Saved data entries:
————————

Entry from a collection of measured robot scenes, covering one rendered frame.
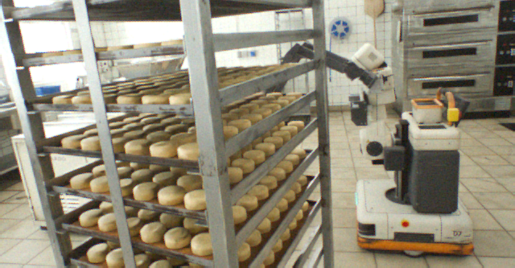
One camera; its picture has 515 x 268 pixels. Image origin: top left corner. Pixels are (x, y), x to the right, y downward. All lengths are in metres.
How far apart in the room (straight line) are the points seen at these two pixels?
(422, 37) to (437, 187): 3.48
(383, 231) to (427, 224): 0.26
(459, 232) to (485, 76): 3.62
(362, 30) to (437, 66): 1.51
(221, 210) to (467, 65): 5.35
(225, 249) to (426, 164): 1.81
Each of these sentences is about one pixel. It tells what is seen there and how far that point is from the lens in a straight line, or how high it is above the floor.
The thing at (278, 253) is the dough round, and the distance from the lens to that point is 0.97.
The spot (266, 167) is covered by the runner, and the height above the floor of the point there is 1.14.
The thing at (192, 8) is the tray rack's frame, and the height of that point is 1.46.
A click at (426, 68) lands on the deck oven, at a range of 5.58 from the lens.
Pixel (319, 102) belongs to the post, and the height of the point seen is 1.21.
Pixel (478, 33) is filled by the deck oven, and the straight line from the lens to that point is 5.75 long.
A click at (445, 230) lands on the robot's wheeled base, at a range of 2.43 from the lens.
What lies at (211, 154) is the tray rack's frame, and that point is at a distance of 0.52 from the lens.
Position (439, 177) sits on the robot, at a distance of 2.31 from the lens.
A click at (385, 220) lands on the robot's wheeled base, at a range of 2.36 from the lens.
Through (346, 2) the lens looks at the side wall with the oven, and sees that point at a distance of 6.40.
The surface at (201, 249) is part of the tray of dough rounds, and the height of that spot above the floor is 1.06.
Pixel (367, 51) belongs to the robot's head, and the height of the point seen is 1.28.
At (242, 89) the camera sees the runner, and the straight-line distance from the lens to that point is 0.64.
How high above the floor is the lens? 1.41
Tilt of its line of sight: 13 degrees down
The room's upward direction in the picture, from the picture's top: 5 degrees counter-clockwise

————————

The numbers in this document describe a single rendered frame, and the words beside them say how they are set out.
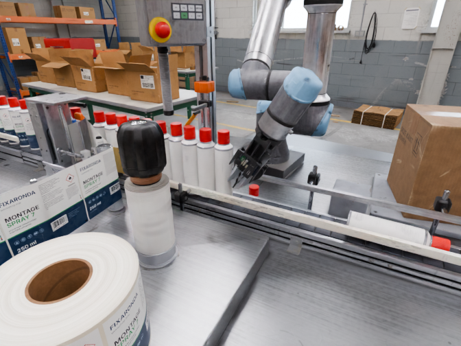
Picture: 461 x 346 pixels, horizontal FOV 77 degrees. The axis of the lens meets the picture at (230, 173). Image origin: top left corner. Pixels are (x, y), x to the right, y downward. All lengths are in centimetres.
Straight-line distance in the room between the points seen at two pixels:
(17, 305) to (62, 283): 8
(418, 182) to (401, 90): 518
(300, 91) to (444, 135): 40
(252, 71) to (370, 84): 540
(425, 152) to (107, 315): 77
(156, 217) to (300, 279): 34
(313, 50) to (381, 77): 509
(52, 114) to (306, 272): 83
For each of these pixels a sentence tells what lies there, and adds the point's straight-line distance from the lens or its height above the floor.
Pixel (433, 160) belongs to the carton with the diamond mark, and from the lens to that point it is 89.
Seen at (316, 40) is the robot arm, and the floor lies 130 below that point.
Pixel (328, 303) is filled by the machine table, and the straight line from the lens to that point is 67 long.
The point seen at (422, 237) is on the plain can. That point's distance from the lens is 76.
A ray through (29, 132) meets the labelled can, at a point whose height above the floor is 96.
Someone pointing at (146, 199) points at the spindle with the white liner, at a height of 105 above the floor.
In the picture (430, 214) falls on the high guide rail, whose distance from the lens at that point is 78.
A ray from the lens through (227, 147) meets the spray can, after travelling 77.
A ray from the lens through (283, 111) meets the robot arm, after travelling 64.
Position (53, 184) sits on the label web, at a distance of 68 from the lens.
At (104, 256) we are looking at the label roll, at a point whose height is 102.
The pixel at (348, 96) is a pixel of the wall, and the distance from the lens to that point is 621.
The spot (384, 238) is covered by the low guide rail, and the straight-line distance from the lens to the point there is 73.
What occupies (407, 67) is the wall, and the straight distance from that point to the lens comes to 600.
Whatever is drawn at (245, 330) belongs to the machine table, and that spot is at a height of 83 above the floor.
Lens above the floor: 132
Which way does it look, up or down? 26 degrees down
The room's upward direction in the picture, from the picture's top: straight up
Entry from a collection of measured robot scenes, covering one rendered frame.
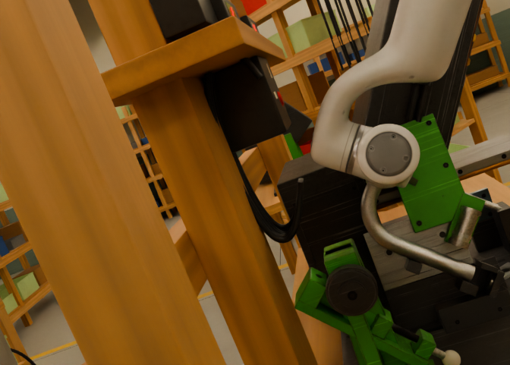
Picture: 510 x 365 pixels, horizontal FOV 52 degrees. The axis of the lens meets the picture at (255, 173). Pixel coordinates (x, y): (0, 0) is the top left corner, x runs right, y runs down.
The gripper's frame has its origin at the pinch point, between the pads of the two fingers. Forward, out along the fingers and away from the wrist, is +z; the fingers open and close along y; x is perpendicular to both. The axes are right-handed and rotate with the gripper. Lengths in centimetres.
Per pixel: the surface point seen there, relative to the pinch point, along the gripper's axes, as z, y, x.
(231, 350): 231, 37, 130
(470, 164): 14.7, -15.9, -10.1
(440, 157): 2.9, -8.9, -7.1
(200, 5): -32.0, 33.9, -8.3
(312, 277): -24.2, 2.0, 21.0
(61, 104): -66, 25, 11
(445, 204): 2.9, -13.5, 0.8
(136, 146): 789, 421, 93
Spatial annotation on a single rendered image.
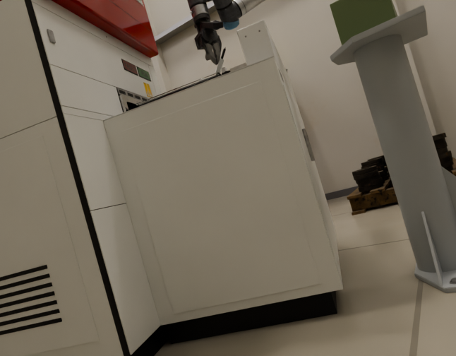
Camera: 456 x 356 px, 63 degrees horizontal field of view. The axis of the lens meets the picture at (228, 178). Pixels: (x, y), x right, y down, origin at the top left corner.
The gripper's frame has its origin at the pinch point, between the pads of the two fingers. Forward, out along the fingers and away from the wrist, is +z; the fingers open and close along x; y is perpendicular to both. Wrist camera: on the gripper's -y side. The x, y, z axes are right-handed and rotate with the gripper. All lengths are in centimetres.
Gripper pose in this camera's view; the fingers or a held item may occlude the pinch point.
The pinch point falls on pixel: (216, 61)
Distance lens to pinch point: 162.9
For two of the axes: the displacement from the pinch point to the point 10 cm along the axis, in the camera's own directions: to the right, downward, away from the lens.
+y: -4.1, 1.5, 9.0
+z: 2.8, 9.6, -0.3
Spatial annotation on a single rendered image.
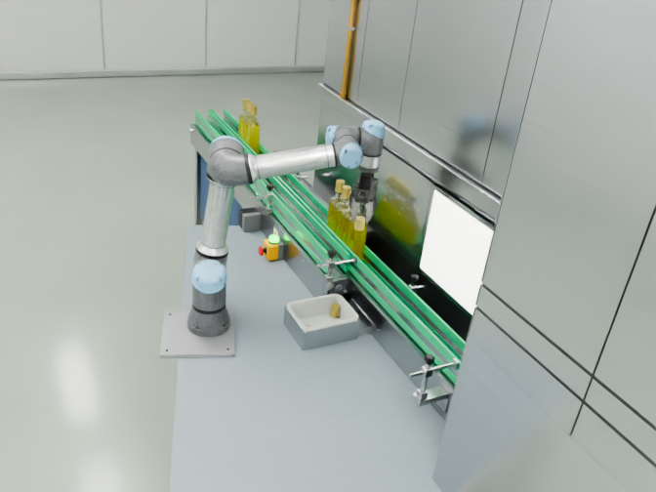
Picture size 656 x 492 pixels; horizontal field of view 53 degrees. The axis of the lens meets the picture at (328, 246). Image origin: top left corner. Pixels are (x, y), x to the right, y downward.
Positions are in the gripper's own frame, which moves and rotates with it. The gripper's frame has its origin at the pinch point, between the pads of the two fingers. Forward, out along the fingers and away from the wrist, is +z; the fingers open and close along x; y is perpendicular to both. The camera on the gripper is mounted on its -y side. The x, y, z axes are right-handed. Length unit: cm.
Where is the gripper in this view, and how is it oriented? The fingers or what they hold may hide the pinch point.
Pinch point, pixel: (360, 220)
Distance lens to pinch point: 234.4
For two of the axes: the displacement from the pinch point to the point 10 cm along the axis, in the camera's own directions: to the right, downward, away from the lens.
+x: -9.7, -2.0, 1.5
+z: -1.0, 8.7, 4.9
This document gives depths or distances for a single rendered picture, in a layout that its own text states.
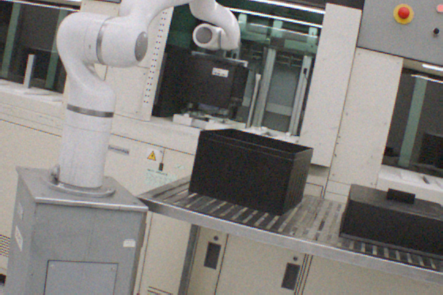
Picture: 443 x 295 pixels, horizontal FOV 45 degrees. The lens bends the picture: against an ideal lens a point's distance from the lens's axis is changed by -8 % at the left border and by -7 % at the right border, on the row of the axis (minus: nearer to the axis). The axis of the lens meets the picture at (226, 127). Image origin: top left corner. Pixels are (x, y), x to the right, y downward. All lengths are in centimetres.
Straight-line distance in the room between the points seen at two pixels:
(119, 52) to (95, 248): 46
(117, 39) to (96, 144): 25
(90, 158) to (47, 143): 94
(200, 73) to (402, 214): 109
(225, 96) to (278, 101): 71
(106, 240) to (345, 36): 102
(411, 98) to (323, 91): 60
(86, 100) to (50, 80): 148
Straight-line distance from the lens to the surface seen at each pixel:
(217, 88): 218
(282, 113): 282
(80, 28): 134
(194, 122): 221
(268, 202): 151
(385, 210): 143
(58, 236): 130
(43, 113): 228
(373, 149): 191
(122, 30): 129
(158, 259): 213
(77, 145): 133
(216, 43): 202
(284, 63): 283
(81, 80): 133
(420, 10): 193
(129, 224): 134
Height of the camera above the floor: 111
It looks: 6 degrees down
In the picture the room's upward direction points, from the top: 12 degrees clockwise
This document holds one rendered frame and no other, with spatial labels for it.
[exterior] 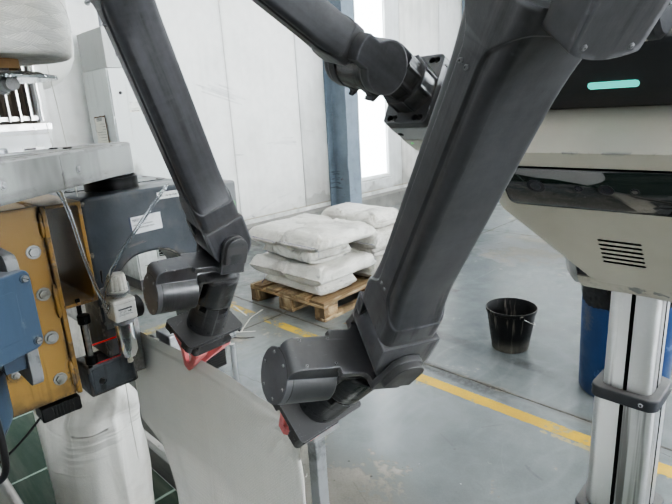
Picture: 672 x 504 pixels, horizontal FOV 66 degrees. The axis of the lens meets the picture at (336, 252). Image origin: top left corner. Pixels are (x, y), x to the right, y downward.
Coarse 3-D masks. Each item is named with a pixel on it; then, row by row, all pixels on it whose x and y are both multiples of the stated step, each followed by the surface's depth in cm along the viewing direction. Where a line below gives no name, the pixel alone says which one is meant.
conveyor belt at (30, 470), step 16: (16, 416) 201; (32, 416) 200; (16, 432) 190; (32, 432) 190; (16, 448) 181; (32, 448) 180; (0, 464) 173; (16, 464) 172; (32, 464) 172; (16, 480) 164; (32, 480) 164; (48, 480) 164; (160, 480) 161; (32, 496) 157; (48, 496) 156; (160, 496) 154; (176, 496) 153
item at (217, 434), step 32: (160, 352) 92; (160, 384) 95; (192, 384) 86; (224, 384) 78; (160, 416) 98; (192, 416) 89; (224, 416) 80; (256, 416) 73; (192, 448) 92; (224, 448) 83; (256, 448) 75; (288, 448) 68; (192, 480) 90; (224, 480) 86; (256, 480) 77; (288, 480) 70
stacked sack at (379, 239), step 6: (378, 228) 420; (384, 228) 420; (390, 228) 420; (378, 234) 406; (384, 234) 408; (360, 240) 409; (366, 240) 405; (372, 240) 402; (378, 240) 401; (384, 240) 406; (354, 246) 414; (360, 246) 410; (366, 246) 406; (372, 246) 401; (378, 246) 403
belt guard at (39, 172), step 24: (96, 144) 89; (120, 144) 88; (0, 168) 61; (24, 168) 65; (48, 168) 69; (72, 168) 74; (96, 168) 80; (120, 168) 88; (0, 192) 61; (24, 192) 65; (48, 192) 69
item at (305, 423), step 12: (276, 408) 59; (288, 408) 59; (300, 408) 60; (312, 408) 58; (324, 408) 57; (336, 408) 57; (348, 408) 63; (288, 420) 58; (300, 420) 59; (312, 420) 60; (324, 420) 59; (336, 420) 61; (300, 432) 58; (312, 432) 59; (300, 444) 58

————————

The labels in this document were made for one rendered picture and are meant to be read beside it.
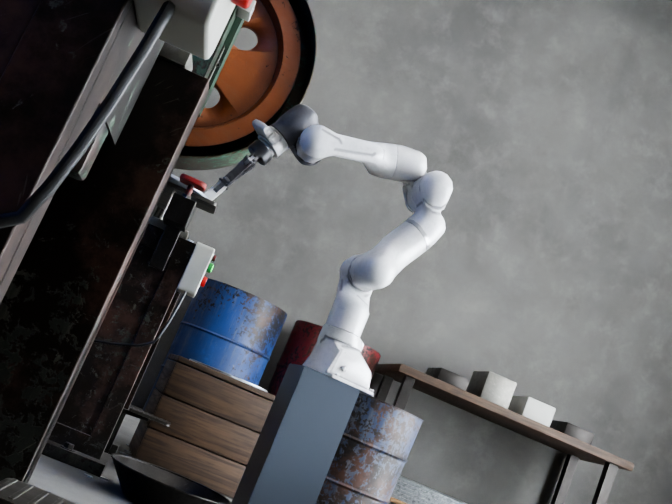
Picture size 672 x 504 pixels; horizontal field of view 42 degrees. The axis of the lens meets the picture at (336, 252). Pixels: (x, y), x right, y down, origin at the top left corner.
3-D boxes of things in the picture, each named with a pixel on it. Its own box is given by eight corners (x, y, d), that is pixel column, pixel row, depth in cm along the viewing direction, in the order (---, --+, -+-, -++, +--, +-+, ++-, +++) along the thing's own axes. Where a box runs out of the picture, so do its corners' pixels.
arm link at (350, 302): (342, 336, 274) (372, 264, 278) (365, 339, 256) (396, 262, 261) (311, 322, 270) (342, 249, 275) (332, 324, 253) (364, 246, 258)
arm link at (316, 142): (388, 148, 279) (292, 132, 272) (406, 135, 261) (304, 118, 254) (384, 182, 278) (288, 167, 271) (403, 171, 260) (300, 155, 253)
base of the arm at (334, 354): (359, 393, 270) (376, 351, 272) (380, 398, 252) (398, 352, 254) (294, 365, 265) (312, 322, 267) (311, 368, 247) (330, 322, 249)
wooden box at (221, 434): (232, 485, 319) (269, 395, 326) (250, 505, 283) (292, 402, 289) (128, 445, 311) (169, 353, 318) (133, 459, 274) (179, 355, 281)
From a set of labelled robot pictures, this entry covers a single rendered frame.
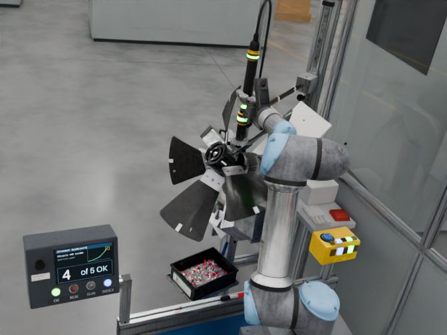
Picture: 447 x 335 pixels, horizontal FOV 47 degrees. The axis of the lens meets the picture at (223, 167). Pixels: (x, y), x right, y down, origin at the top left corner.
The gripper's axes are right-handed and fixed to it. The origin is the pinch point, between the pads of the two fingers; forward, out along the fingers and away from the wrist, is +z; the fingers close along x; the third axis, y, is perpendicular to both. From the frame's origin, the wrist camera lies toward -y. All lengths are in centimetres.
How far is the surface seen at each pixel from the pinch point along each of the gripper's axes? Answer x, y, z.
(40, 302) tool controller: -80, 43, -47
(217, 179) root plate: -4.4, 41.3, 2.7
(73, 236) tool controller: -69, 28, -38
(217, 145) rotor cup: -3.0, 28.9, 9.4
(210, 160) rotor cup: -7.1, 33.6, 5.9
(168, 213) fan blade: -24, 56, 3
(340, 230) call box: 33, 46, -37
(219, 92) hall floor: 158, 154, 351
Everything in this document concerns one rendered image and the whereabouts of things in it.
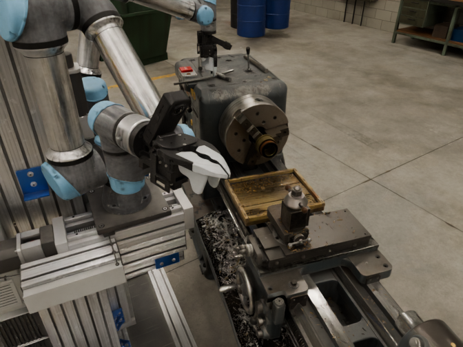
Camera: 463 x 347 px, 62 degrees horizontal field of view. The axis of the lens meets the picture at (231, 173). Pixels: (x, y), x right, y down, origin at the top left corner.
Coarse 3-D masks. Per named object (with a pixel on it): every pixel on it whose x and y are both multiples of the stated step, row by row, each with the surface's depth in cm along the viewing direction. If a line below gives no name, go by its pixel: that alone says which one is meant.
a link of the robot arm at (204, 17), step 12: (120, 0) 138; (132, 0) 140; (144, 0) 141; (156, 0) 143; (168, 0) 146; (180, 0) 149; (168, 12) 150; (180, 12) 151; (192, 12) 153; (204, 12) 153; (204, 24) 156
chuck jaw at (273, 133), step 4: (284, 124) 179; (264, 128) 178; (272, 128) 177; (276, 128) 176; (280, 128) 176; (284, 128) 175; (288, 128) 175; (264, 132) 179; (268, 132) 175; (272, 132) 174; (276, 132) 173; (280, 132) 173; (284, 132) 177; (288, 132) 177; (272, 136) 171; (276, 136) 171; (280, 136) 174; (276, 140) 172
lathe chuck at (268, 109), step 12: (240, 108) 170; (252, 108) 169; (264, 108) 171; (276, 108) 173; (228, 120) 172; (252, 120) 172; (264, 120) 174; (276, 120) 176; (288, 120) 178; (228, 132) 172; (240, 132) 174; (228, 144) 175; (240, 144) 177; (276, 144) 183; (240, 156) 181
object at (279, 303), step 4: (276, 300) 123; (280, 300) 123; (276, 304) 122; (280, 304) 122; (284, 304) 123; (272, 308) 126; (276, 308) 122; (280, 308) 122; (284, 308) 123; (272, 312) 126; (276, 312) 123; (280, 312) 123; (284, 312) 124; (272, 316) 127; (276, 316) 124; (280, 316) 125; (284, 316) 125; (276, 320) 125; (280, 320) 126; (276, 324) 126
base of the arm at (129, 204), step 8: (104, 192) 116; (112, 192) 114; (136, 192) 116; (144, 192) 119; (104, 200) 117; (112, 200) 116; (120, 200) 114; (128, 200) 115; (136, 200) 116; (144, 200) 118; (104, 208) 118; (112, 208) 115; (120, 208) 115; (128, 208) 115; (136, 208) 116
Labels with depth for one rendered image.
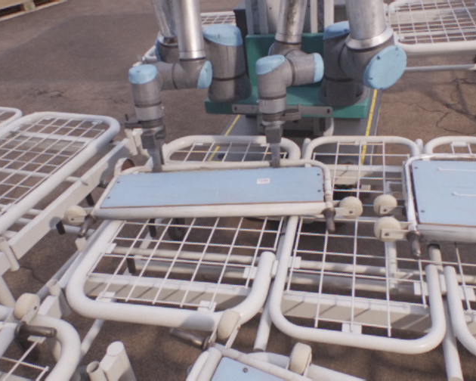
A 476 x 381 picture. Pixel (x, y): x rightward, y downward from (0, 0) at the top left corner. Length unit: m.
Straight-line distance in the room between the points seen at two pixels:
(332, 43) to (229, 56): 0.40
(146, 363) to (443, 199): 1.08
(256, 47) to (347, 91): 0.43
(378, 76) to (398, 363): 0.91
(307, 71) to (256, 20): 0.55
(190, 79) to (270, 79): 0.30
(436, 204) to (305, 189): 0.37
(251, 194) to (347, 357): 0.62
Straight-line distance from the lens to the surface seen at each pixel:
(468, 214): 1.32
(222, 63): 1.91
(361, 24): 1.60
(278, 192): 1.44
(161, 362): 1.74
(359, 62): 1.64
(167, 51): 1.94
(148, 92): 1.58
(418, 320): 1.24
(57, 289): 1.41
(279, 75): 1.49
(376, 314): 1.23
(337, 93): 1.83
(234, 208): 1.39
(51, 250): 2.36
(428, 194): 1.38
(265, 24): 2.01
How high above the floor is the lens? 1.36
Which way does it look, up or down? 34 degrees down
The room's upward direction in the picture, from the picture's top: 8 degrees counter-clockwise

————————

■ Work to be completed ■
Copy exactly, without pictures, the lines above from the one with "(200, 5): -32.0, 33.9, -8.3" down to the one with "Distance lens to pinch point: 234.4", inclusive.

■ Exercise solution ■
(200, 5): -32.0, 33.9, -8.3
(312, 277): -24.2, 2.0, 21.0
(61, 104): -66, 25, 11
(445, 204): 2.9, -13.5, 0.8
(136, 146): 789, 421, 93
Spatial annotation on a single rendered image.
Camera: 456 x 356 px, 63 degrees horizontal field of view. The axis of the lens meets the picture at (228, 178). Pixels: (x, y), x right, y down, origin at the top left corner.
The gripper's frame has its origin at the pinch point, between the pads of the two fingers. Forward, out along the fingers and away from the wrist, is +z; the fingers open and close along x; y is perpendicular to both. Wrist camera: on the gripper's -y side. The x, y, z axes are right-handed and rotate with the gripper. All lengths are in centimetres.
Gripper pose in this camera's view; the fingers or a held item may occlude the pinch point.
The pinch point falls on pixel: (216, 61)
Distance lens to pinch point: 162.9
For two of the axes: the displacement from the pinch point to the point 10 cm along the axis, in the camera's own directions: to the right, downward, away from the lens.
+y: -4.1, 1.5, 9.0
+z: 2.8, 9.6, -0.3
Spatial annotation on a single rendered image.
Picture size 656 x 492 pixels; horizontal field of view 53 degrees. The axis of the lens meets the picture at (328, 246). Image origin: top left corner. Pixels are (x, y), x to the right, y downward.
Positions are in the gripper's own frame, which moves and rotates with it. The gripper's frame has its origin at the pinch point, between the pads of the two fingers. Forward, out along the fingers and away from the wrist, is +z; the fingers open and close along x; y is perpendicular to both. The camera on the gripper is mounted on its -y side. The x, y, z axes are right-handed. Length unit: cm.
Where is the gripper in this view, and how is it oriented? The fingers or what they hold may hide the pinch point.
Pinch point, pixel: (360, 220)
Distance lens to pinch point: 234.4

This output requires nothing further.